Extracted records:
+--

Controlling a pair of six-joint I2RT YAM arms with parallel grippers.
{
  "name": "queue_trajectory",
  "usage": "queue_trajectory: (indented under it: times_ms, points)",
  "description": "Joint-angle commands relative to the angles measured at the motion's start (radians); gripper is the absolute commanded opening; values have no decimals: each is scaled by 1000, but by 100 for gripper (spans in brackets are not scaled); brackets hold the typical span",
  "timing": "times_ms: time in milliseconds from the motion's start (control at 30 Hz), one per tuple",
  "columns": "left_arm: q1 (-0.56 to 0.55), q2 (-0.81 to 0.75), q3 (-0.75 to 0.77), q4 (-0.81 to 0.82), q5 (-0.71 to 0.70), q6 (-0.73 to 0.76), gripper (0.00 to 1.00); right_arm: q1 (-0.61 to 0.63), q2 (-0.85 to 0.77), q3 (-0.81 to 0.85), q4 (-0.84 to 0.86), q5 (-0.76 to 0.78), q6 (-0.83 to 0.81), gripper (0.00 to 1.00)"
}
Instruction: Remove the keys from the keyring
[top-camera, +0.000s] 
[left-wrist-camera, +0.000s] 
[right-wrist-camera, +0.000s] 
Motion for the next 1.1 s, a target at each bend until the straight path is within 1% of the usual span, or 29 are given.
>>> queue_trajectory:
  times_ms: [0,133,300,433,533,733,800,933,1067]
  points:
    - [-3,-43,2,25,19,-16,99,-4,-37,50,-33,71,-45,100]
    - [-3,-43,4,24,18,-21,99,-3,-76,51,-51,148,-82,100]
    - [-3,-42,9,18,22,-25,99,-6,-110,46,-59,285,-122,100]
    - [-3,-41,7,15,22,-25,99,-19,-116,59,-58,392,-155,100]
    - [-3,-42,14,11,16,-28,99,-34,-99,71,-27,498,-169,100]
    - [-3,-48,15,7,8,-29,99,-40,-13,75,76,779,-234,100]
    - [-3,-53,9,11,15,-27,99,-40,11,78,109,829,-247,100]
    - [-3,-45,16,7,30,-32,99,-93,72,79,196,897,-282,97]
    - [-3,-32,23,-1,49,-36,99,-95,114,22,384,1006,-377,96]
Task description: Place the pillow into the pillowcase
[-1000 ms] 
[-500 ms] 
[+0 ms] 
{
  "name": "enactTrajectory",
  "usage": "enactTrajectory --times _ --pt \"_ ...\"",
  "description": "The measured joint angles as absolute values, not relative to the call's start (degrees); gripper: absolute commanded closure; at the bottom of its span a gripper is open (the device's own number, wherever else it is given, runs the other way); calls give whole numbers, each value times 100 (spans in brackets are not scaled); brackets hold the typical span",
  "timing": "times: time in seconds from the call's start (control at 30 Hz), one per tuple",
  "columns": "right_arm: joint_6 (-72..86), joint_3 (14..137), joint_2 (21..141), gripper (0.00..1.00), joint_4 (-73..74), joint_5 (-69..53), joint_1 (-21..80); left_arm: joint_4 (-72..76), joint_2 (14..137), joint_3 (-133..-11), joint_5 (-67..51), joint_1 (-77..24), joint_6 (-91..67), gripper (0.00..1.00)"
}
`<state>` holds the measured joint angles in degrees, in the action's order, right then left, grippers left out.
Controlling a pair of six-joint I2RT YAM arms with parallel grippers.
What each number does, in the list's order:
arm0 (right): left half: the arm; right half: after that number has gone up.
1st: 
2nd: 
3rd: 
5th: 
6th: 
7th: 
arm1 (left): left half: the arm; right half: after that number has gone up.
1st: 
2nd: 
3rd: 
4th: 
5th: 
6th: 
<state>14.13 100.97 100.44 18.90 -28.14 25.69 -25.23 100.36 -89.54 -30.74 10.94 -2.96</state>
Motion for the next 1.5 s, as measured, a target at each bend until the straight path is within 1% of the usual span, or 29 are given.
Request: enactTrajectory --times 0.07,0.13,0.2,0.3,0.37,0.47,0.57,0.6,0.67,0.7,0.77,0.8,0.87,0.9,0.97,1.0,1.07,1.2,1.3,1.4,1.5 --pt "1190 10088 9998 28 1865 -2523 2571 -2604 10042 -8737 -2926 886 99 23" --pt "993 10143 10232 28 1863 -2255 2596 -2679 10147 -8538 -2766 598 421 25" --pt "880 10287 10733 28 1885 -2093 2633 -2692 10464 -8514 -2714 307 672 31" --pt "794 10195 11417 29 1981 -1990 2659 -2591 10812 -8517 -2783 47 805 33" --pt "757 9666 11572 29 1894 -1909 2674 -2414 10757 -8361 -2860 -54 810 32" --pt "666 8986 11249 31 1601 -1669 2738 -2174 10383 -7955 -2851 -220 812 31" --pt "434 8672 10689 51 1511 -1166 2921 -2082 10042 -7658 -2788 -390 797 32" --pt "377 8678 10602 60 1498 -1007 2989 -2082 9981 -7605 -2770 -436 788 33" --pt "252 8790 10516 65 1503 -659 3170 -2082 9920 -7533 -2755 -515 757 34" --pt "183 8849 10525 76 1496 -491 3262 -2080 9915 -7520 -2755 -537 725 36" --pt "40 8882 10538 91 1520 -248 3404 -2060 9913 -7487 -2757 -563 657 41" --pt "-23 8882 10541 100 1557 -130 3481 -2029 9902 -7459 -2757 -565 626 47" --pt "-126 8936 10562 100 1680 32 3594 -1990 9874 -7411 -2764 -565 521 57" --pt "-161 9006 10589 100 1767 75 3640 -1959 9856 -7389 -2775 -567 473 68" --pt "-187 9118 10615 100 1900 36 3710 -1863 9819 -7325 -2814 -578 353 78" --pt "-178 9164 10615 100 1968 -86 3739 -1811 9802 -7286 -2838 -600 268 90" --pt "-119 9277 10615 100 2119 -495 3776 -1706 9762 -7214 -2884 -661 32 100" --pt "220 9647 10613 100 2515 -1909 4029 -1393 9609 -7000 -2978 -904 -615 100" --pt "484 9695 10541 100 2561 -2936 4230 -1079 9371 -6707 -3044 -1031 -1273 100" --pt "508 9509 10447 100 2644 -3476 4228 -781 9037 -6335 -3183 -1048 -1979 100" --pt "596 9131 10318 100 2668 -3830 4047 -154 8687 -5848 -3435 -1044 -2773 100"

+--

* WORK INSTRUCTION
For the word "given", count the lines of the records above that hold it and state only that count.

* ANSWER FOR THIS EXERCISE
3